Program Description: This program supports Air Force requirements for information dominance by increasing capabilities in image and data capture, processing, storage, and transmission for applications in surveillance, communications, computation, target discrimination, and autonomous navigation. Important considerations for this program are the airborne and space environment in which there is a need to record, read, and change digital data at extremely high speeds with low power, low weight, and small sized components. Five major areas of interest include Integrated Photonics (including Silicon Photonics); Nanophotonics (including Plasmonics, Photonic Crystals, Metamaterials, Metaphotonics and Novel Sensing); Reconfigurable Photonics (including all-optical switching and logic, and optoelectronic computing); Nanofabrication, 3-D Assembly, Modeling and Simulation Tools for Photonics; and Quantum Computing using Optical Approaches.

Basic Research Objective: The major objective is to push the frontiers of optics and explore new fundamental concepts in photonics; understand light-matter interactions at the sub-wavelength and nano-scale; investigate novel optoelectronic materials; improve the fundamental understanding of photonic devices, components, and architectures; and enable discovery and innovation in advancing the frontier of nanophotonics with the associated nanoscience and nanotechnology.

The thrusts in Integrated Photonics include investigations in two affiliated areas: (1) the development of optoelectronic devices and supportive materials and processing technology, and (2) the insertion of these components into optoelectronic computational, information processing and imaging systems. Device exploration and architectural development for processors are coordinated; synergistic interaction of these areas is expected, both in structuring architectural designs to reflect advancing device capabilities and in focusing device enhancements according to system needs. Research in optoelectronic or photonic devices and associated optical material emphasizes the insertion of optical technologies into computing, image-processing, and signal-processing systems. To this end, this program continues to foster interconnection capabilities, combining arrays of sources or modulators with arrays of detectors, with both being coupled to local electronic or potentially optical processors. Understanding the fundamental limits of the interaction of light with matter is important for achieving these device characteristics. Semiconductor materials, insulators, metals and associated electromagnetic materials and structures are the basis for the photonic device technologies. Numerous device technology approaches (such as silicon photonics, tin based Group IV photonics, Graphene and related 2D materials and novel III-V optoelectronics) are part of the program as are techniques for optoelectronic integration.

The program is interested in the design, growth and fabrication of nanostructures that can serve as building blocks for nano-optical systems. The research goals include integration of nanocavity lasers, filters, waveguides, detectors and diffractive optics, which can form nanofabricated photonic integrated circuits. Specific areas of current interest include nanophotonics, use of nanotechnology in photonics, exploring light at the nanoscale, nonlinear nanophotonics, plasmonics and excitonics, sub-wavelength components, photonic crystal and negative index materials, optical logic, optical signal processing, reconfigurable nanophotonics, nanophotonics enhanced detectors, chip scale optical networks, integrated nanophotonics and silicon-based photonics.
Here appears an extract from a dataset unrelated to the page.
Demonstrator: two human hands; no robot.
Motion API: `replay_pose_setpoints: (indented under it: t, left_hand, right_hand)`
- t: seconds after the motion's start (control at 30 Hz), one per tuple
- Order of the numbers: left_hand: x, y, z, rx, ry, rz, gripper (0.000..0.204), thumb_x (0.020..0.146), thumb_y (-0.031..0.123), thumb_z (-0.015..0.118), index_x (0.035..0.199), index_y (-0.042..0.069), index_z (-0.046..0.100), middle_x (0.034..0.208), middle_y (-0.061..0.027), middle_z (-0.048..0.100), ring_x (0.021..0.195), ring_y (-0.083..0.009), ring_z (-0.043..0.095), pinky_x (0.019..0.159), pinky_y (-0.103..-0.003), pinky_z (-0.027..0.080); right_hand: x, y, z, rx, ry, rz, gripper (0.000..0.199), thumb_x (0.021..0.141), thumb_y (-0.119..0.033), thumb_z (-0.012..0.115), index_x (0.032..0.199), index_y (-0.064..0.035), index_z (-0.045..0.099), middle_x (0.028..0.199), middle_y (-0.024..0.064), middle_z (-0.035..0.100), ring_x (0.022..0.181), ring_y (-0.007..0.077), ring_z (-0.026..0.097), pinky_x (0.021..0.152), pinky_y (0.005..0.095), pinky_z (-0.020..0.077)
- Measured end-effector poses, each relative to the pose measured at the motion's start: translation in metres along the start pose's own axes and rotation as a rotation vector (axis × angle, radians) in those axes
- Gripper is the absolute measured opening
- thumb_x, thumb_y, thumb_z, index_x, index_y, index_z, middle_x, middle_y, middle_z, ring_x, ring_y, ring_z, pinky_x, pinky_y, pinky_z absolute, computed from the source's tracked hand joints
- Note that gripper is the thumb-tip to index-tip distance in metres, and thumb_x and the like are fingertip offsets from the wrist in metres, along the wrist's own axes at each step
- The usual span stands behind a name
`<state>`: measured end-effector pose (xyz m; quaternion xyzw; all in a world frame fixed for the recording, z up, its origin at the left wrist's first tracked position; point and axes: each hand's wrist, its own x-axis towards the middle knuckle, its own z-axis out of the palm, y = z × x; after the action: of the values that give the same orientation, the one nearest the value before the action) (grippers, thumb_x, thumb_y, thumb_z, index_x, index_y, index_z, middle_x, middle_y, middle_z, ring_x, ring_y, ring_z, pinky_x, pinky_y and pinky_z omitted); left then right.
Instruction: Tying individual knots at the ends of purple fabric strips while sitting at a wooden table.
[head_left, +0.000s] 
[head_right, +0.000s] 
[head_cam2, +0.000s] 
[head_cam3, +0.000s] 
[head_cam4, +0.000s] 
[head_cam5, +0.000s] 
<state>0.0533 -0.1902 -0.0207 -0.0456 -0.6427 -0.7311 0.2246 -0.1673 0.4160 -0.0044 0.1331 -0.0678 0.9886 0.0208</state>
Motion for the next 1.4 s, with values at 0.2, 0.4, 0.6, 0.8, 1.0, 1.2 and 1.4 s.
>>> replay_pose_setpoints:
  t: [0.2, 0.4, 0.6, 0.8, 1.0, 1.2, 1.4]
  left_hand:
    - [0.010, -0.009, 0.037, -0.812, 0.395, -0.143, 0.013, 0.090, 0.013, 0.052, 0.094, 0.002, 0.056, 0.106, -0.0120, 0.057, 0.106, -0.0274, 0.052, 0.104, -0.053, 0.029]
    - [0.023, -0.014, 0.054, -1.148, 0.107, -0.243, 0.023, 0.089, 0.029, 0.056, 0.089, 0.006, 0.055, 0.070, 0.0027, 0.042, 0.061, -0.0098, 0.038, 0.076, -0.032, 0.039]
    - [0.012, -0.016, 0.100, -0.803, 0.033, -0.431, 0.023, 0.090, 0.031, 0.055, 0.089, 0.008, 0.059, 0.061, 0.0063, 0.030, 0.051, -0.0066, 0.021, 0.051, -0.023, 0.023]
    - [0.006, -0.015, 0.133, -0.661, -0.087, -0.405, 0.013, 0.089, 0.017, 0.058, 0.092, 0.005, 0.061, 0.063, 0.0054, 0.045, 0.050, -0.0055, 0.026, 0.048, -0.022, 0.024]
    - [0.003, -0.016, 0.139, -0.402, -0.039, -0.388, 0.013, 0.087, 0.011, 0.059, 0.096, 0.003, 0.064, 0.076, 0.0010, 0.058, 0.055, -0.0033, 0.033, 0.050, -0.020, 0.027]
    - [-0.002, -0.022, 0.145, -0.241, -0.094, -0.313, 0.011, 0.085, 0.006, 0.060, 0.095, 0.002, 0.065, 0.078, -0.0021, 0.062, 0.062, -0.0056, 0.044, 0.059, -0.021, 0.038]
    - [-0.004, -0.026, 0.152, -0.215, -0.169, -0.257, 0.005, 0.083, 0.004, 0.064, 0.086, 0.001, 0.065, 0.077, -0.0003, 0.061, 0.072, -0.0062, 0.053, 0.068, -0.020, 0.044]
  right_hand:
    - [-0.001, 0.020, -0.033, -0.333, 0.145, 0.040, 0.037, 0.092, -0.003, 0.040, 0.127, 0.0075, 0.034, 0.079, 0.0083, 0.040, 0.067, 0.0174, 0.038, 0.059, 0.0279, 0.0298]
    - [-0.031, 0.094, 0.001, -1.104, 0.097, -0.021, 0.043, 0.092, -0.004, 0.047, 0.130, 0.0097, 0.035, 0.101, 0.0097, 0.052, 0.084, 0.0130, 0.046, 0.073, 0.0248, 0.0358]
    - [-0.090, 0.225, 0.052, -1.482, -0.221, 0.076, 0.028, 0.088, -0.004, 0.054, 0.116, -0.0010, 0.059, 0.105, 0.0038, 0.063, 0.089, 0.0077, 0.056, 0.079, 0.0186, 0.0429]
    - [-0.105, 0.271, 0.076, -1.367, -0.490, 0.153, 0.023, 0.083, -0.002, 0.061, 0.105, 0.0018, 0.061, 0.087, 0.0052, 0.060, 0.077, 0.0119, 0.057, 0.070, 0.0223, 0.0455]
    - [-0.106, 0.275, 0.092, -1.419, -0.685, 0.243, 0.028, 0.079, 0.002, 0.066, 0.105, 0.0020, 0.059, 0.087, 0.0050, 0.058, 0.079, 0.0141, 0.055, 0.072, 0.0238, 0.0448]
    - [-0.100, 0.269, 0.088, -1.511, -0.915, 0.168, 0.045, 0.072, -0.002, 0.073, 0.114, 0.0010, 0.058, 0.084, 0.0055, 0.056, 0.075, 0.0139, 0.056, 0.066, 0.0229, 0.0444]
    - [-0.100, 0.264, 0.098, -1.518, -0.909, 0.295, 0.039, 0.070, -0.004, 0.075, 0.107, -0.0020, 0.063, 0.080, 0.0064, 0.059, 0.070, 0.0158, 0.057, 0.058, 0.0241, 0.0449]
Coupled somewhat to these areas are optoelectronic solutions to enable practical quantum computing schemes, quantum plasmonics and quantum Metamaterials, plus novel approaches to ultra-low power optoelectronic devices.

To support next generation processor architectures, image processing and capture and new multi-media application software, computer data buffering and storage research is needed. As devices are being developed that emit, modulate, transmit, filter, switch, and detect multi-spectral signals, for both parallel interconnects and quasi-serial transmission, it is important to develop the capability to buffer, store, and retrieve data at the rates and in the quantity anticipated by these devices. Architectural problems are also of interest that include, but are not limited to, optical access and storage in memory devices to obviate capacity, access latency, and input/output bandwidth concerns. Of interest has been the ability to slow, store, and process light pulses. Materials with such capabilities could be used for tunable optical delay lines, optical buffers, high extinction optical switches, novel image processing hardware, and highly efficient wavelength converters.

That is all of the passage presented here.